What is needed
Write out exactly the lines of the entries below, from the first through the line containing "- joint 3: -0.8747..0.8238", and nothing beyond them.

Collected data entries
□ □ □ □ □ □ □

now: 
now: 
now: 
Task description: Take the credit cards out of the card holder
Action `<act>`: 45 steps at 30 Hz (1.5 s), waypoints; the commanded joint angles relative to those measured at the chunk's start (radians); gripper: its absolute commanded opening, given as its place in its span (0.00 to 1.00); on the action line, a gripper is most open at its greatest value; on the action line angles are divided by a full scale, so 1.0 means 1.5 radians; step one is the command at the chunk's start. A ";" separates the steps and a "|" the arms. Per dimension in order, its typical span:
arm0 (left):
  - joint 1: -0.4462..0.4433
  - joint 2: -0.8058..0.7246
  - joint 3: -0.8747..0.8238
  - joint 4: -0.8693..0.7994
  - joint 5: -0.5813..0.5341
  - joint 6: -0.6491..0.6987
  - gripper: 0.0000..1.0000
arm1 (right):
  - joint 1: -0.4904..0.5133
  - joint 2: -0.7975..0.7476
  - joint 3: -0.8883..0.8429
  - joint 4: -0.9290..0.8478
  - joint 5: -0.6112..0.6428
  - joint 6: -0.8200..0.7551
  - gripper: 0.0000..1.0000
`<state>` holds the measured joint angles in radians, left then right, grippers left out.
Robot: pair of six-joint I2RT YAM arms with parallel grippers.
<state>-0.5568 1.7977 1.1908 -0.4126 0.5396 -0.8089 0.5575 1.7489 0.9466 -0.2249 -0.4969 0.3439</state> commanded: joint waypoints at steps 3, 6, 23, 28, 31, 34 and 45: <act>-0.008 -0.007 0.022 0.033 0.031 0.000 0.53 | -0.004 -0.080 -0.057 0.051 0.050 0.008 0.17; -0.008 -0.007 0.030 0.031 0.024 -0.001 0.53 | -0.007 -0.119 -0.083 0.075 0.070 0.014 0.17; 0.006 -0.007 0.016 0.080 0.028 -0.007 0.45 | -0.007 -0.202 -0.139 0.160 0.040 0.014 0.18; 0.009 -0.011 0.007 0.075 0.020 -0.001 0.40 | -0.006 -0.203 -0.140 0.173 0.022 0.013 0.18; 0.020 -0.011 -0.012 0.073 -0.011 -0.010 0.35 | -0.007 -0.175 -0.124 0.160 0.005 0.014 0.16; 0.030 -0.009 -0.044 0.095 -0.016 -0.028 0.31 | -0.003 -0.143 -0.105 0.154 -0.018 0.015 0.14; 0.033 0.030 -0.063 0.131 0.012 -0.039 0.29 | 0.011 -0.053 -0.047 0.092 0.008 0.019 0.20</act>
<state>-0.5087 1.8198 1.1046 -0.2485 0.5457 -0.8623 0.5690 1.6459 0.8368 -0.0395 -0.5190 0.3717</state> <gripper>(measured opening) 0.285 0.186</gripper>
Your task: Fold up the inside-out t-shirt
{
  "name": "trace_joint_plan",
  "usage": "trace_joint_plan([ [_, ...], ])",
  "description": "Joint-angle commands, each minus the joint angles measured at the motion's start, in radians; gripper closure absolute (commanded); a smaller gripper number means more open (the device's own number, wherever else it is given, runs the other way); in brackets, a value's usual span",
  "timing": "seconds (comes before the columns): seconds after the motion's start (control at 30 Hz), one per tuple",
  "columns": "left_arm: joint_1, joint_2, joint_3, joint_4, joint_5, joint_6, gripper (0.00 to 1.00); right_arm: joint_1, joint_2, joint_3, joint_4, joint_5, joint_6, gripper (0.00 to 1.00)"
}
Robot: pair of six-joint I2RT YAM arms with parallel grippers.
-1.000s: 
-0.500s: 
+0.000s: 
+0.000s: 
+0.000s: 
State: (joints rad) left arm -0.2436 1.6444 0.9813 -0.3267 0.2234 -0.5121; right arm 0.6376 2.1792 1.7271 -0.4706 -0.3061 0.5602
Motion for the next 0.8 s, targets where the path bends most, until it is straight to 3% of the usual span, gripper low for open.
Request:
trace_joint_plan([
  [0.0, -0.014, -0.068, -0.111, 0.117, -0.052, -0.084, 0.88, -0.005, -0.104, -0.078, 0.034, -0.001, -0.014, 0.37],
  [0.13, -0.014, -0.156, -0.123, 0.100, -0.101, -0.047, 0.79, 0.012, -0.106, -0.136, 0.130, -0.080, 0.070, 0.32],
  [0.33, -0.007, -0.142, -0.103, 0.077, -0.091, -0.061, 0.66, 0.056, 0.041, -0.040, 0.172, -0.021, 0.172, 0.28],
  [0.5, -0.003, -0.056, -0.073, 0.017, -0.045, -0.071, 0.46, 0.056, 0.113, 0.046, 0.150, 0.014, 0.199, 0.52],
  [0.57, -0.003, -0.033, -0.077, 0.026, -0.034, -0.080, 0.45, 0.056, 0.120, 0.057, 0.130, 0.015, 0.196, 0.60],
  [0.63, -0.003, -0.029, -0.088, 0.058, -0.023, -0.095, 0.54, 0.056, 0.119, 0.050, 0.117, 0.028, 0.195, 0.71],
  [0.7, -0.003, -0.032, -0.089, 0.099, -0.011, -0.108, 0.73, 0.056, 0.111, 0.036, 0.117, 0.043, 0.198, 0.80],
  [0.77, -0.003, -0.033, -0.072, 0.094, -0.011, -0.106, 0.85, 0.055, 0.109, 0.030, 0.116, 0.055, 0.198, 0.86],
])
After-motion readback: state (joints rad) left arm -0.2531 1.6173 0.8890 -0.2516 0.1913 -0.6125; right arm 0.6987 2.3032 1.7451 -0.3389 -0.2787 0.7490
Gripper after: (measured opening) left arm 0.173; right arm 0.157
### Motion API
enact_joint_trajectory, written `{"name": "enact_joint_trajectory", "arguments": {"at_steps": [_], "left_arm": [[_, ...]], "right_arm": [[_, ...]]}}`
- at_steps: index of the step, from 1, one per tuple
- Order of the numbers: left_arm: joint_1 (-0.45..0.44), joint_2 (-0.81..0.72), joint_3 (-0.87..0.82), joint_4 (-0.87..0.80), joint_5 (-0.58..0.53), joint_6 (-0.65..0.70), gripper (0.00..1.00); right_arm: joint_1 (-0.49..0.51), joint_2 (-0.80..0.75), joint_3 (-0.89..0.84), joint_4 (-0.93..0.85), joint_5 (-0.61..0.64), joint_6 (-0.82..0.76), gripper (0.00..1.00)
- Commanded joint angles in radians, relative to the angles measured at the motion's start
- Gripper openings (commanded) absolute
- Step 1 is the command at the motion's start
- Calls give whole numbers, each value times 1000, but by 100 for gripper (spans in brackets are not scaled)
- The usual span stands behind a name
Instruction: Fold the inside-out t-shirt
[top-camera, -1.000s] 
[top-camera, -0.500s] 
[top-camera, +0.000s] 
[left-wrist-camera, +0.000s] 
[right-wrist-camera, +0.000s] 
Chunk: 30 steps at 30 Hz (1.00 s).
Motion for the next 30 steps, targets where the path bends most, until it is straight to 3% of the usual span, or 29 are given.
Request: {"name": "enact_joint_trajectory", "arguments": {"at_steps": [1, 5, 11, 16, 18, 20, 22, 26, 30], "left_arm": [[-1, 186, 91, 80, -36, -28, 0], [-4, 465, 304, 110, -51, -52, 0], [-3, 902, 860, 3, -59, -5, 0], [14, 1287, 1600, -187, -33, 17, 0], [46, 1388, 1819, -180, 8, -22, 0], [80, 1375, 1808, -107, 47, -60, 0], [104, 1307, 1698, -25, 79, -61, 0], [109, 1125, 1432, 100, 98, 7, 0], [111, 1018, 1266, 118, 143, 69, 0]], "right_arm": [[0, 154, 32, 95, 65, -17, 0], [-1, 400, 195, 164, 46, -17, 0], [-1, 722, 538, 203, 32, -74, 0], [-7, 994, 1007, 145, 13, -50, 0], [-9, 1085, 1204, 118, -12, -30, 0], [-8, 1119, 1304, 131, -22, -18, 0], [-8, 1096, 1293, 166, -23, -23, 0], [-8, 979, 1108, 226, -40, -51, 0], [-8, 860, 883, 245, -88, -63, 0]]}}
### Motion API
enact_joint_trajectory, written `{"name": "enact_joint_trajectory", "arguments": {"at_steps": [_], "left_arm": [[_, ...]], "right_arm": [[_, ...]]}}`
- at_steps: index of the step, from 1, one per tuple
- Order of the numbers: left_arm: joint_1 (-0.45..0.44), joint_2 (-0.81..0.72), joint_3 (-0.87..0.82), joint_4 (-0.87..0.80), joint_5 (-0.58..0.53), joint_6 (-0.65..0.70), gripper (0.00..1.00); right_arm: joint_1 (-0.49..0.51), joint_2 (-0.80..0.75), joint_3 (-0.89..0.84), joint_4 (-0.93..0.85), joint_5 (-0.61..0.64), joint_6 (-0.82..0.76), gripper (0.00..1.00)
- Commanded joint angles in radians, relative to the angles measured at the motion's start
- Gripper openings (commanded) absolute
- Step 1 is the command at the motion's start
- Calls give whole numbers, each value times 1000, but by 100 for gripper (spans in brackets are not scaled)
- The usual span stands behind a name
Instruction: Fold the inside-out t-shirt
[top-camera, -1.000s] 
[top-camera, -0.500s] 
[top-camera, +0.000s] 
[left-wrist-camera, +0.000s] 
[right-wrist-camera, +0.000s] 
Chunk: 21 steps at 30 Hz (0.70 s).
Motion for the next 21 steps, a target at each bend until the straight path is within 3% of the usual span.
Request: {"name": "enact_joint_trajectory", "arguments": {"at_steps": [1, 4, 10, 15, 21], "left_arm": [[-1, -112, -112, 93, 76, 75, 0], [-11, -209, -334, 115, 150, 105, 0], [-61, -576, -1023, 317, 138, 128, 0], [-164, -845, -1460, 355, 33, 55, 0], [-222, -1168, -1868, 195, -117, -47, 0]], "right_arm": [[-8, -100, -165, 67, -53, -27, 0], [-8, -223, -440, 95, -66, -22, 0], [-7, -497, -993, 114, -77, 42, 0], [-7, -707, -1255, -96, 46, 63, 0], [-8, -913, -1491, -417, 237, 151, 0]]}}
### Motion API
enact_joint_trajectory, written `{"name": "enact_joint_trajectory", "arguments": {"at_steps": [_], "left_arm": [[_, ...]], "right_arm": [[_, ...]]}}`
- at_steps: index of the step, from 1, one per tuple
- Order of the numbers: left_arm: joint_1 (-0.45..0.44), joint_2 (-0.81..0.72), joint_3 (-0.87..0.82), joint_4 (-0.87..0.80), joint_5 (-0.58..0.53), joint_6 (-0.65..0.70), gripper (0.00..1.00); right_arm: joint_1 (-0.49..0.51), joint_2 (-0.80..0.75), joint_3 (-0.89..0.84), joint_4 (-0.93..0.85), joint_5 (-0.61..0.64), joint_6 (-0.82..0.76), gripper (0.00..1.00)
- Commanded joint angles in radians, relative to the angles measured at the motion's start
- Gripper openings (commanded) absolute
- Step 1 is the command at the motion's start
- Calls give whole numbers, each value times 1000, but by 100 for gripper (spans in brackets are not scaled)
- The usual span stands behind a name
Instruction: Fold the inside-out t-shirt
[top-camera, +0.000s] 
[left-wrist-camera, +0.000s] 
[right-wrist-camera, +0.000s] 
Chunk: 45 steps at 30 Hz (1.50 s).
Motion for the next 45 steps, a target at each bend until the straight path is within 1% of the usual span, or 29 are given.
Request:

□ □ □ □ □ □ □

Exercise result
now: 
now: 
now: 
Task description: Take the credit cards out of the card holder
Action `<act>`: 45 steps at 30 Hz (1.5 s), waypoints; the commanded joint angles relative to those measured at the chunk's start (radians); gripper: its absolute commanded opening, given as its place in its span (0.00 to 1.00); on the action line, a gripper is most open at its greatest value; on the action line angles are divided by a full scale, so 1.0 means 1.5 radians; step one is the command at the chunk's start. A ";" separates the steps and a "|" the arms. Per dimension in order, its typical span:
arm0 (left):
  - joint 1: -0.4462..0.4433
  - joint 2: -0.8058..0.7246
  - joint 3: -0.8747..0.8238

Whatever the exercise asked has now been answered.